Using Voice Chat Appropriately

I will tell you a secret: I have a very low tolerance for voice chat abuses.

Anyone who ever PuGs heavily can tell you that how a raid uses voice chat can vary enormously between groups. Some groups use it exclusively for mid-fight calls, and the next group may do all their social chatting this way, while another falls somewhere in between. The worst part, however, is when you get that one player in the raid who has a radically different approach to vent than the other nine members and is oblivious to it.

With that in mind, I thought it might be a good idea to lay out some general guidelines for using voice chat when raiding with new players, whether in a PuG or as a sub or with a new start-up raid.

Pay attention to what everyone else is doing. Before you say anything on voice chat, listen to how the other people are using it first. If they are being social there, then it’s okay to join in. If they are only using vent to talk about the fight itself, then don’t start yacking it up about what you did last weekend. It should seem obvious but experience has taught me that it isn’t.

Don’t chat about irrelevant stuff while in combat. It can be very distracting for some players, and it prevents critical raid calls or strategy adjustments. It also encourages more people to do the same by responding to you. While some raids do continue to be social even during boss fights, this is usually with an established raid that has a fight on farm, and is rarely appropriate in a PuG environment.

Don’t do mid-fight call outs unless assigned. One person calling out an event on vent can be helpful. Three people calling it out on vent can make what would have been valuable information into an incomprehensible mess. Let the raid leader pick a single person to make calls so half the raid isn’t shouting over each other. Furthermore…

Not everything needs a call out. Every raider can groan about that one guy who shouted on vent every time he needed heals, or every time he died (despite performing a non-pertinent role), or whenever he was targeted by an ability everyone could already see in their raid warnings. If this doesn’t sound familiar, you may be that guy. Don’t be that guy, because that guy is on mute.

Don’t fight on voice chat. Yes, sometimes groups can be frustrating and you just want to yell at people, but don’t do it through your mic. On top of making everyone uncomfortable, there are usually other people in channel who aren’t at fault and don’t deserve to be yelled at. Pick your battles. If you really need to say something, say it privately or at least in /chat. No one wants their speakers blown out by Mister Angry.

Censor yourself. Don’t talk make inflammatory or controversial comments, even if you aren’t being serious. You don’t know if someone will take a remark personally, and they don’t know you enough to tell if you’re joking or not. Additionally, don’t vocalise every single thought that comes to your mind; some things are not relevant or interesting. You don’t need to add a witty quip after everything that is said. It becomes tiresome.

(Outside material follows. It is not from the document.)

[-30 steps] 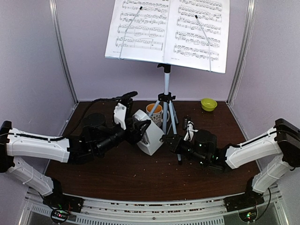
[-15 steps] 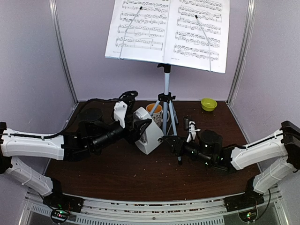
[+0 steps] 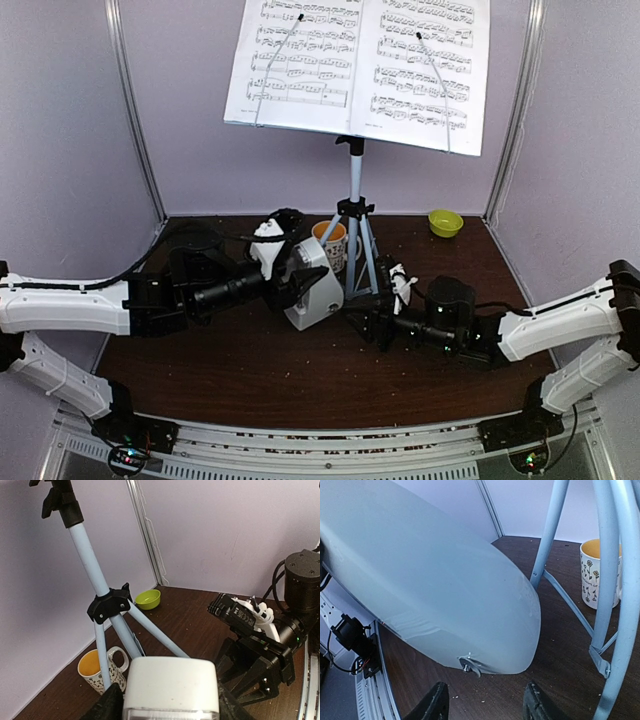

Don’t dominate voice chat. Even if a raid has a very active vent channel and everyone is participating, remember the channel is not your personal soapbox. Don’t hog the mic and don’t talk over other people. You’re not really being social if 99% of the chatting being done is by you and everyone else is stuck listening.

Don’t use vent if you’re only communicating with one person. If you want to have an extended conversation with one particular person, whisper them. No one else wants to be a captive audience to a personal discussion.

Respect your raidmates. If someone asks you to quiet down or stop talking about a particular topic, do it.

Voice chat can be an amazing tool or a painful aggravation depending on how it’s used. Use your common sense to make sure that you are conducive to the former and not contributing to the latter.